Another choice for treating hepatorenal syndrome is long term vasoconstrictor therapy. A number of studies have shown that long term vasoconstrictor therapy improves renal function in patients with hepatorenal syndrome. These studies used the vasopressin analogues ornipressin or terlipressin (glypressin) or the alpha adrenoceptor agonist midodrine.7-9 Intravenous 20% albumin was used to increase intravascular volume. The long acting somatostatin analogue octreotide was added in one study to inhibit production of endogenous vasodilator peptides. Renal function improved in the majority of patients treated and one study suggested improved survival compared with historical controls treated with low dose dopamine and volume repletion.7 Ischaemic complications led to treatment withdrawal in a small number of patients.
Hepatorenal syndrome is a manifestation of advanced decompensated liver disease. It may be unrealistic to expect TIPS or pharmacological therapy to improve long term prognosis if underlying liver disease is unaffected. Acute alcoholic hepatitis may be an exception where liver function could improve substantially with abstinence. The gold standard treatment for hepatorenal syndrome in patients with cirrhosis is likely to remain liver transplantation. Long waiting lists or contraindications such as active alcoholism may preclude this option in many patients, at least in the short term. TIPS or pharmacological therapy may act as a bridge to transplantation for these patients. There may also be additional benefits. Renal failure remains a major adverse prognostic factor for survival following liver transplantation.10 If renal failure per se is a critical determinant of prognosis following liver transplant, reversal of hepatorenal syndrome prior to transplantation could improve prognosis after transplant.

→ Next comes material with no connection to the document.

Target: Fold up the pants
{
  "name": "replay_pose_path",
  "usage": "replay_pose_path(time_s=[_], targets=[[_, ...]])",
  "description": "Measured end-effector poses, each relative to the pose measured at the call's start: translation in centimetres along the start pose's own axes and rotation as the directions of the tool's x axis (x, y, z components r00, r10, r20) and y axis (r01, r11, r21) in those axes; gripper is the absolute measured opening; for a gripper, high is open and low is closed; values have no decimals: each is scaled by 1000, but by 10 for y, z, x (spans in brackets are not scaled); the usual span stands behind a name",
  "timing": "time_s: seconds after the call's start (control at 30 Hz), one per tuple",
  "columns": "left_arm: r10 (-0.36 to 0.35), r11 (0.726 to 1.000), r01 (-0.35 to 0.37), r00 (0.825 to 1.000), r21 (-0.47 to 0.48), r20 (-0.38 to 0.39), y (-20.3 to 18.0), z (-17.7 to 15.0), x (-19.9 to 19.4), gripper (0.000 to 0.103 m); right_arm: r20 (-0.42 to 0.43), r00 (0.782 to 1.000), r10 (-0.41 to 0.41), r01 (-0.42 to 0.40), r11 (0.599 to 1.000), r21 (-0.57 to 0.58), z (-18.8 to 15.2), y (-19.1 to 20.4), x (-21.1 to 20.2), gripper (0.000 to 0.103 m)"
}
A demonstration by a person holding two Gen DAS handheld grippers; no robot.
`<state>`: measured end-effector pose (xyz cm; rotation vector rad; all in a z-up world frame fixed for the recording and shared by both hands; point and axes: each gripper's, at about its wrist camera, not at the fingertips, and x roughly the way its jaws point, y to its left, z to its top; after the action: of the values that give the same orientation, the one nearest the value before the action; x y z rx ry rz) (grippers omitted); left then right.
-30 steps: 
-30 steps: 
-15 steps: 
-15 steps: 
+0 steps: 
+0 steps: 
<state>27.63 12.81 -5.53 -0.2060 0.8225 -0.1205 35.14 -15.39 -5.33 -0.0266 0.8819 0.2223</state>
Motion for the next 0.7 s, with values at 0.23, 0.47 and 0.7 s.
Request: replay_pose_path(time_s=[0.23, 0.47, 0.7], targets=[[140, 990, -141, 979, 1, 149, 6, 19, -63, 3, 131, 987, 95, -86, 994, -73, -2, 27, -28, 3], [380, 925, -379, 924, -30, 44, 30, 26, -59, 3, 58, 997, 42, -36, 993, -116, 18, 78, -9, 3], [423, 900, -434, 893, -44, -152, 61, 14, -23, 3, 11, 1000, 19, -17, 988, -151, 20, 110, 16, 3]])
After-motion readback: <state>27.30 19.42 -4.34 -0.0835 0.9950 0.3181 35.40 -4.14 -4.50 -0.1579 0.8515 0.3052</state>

These are exciting times for the treatment of hepatorenal syndrome. Future clinical trials will need to confirm that these new therapies actually improve prognosis. Studies will also need to address how best to use these treatments and to determine whether they should be viewed as alternative or complementary therapies. It is also important to remember that hepatorenal syndrome frequently develops in hospital and may be precipitated by over diuresis, infection, or use of nephrotoxic drugs such as aminoglycosides, etc. Renal failure may be preventable in many of these patients. A recent trial has shown that intravenous albumin reduces the risk of renal failure and mortality in cirrhotic patients with spontaneous bacterial peritonitis.11 Hopefully we will see more advances in prevention and treatment of this syndrome.